Is a state budget that was hacked by billions now the high-water mark? On Aug. 8, a day the Dow Jones dropped 634 points, Gov. Chris Gregoire directed agencies to plan for more cuts of up to 10 percent. The governor has a fiduciary duty. Now politicians must fulfill their leadership duty. And it points in a different direction.

Absent structural tax reform, state revenue will not recover sustainability for years, if ever. Gone are the days of an overheated housing market and consumer overspending. Because that former economy was based upon irresponsibility, there are aspects of it we should not miss. But we certainly miss revenue derived from it.

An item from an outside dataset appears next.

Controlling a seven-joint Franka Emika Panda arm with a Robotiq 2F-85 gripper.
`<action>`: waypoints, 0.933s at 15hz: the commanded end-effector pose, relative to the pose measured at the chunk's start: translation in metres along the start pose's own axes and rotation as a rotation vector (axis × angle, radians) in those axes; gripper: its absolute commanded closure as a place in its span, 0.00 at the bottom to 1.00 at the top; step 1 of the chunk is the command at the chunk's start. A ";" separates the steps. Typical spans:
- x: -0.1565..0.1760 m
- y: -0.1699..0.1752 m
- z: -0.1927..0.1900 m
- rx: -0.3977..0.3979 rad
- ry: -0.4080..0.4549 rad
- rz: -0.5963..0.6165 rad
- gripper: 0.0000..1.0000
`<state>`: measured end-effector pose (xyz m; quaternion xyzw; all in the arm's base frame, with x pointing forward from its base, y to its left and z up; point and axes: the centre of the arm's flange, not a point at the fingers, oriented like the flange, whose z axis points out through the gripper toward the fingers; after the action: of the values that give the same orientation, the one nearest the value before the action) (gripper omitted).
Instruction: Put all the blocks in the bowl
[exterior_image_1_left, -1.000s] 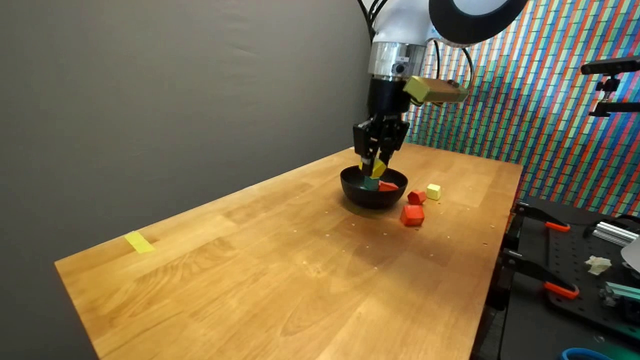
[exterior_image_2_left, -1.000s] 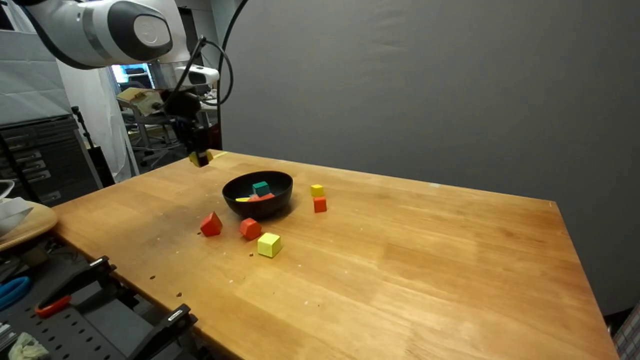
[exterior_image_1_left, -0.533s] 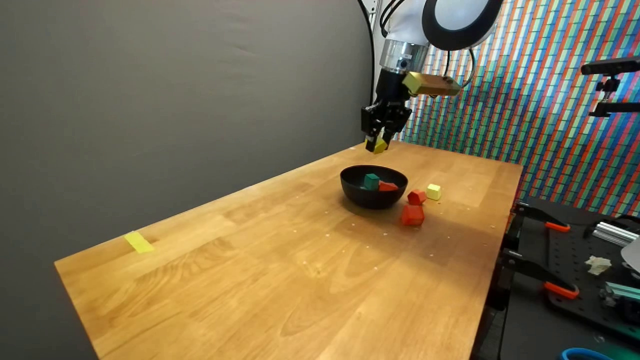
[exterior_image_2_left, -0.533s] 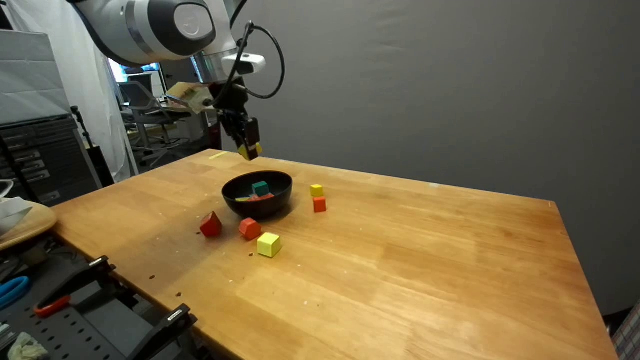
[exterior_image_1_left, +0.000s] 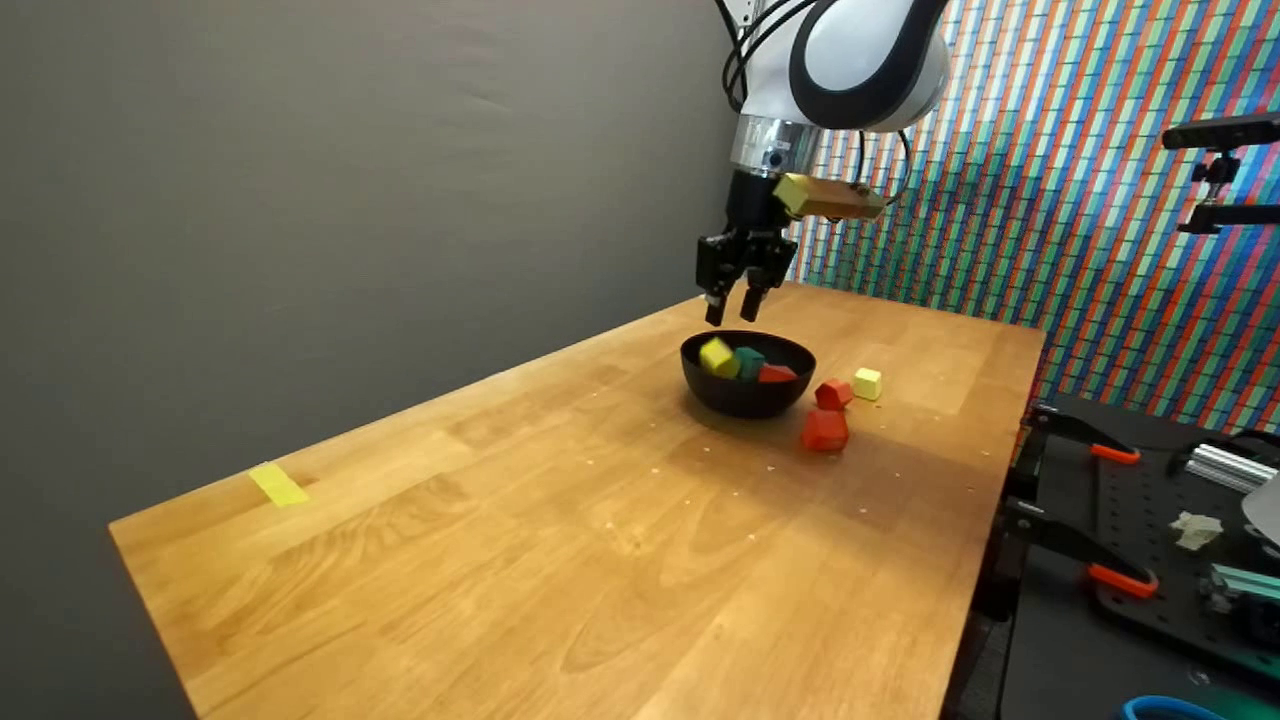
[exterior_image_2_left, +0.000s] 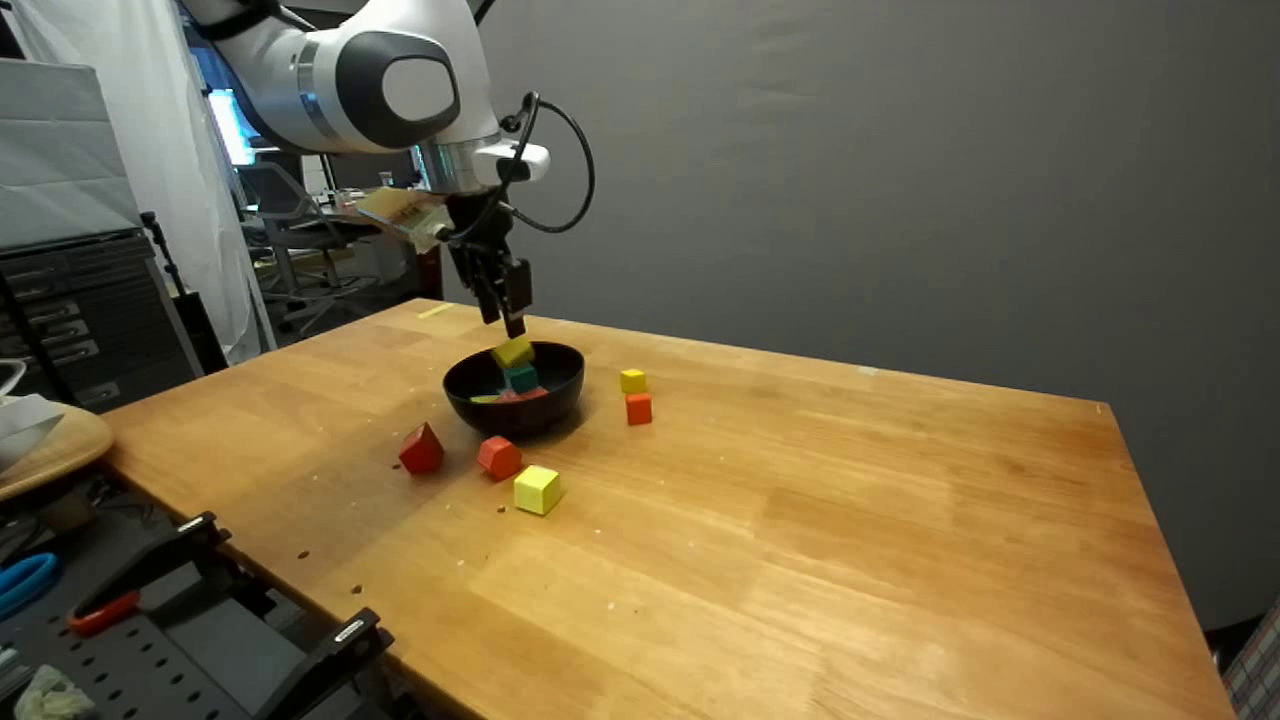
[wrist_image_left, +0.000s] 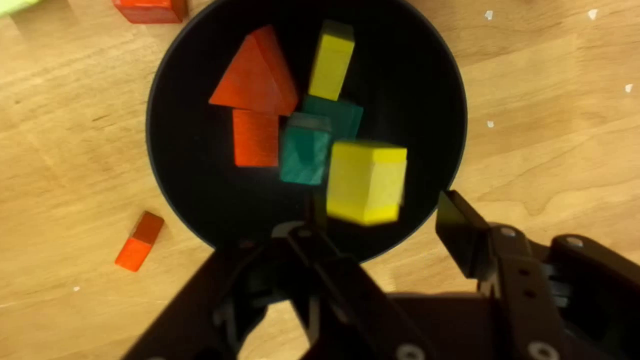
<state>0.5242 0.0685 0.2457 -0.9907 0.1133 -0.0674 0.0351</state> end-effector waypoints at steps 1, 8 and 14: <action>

We can no longer debate on the margins. Simply suing to overturn Initiative 1053 will not change public perceptions of what a healthy state government needs to operate. Only leadership that educates and, yes, challenges, will bring change. 

And where is that leadership when even a Democratic House speaker heralds as "spectacular" an all-cuts budget largely dictated by Republicans? If the public is spoon-fed a diet of pablum about how the safety net was “saved” (close your eyes to reality, folks), how are they to understand more is needed?

Whatever the outcome of the 2012 election, it’s now clear our Democratic state will go at least 20 years without a liberal governor. There’s no Mike Lowry on the scene. Both gubernatorial candidates have come out against tax increases generally, and an income tax in particular. Both opposed the high-earners' tax Initiative 1098.  Democrat Jay Inslee was even one of just half of House Democrats to vote with most Republicans in favor of the no-new-taxes, all-cuts federal "debt deal."

We risk the only real budget debate being over how to cut. Yet history gives no example of cutting the way into prosperity out of a downturn.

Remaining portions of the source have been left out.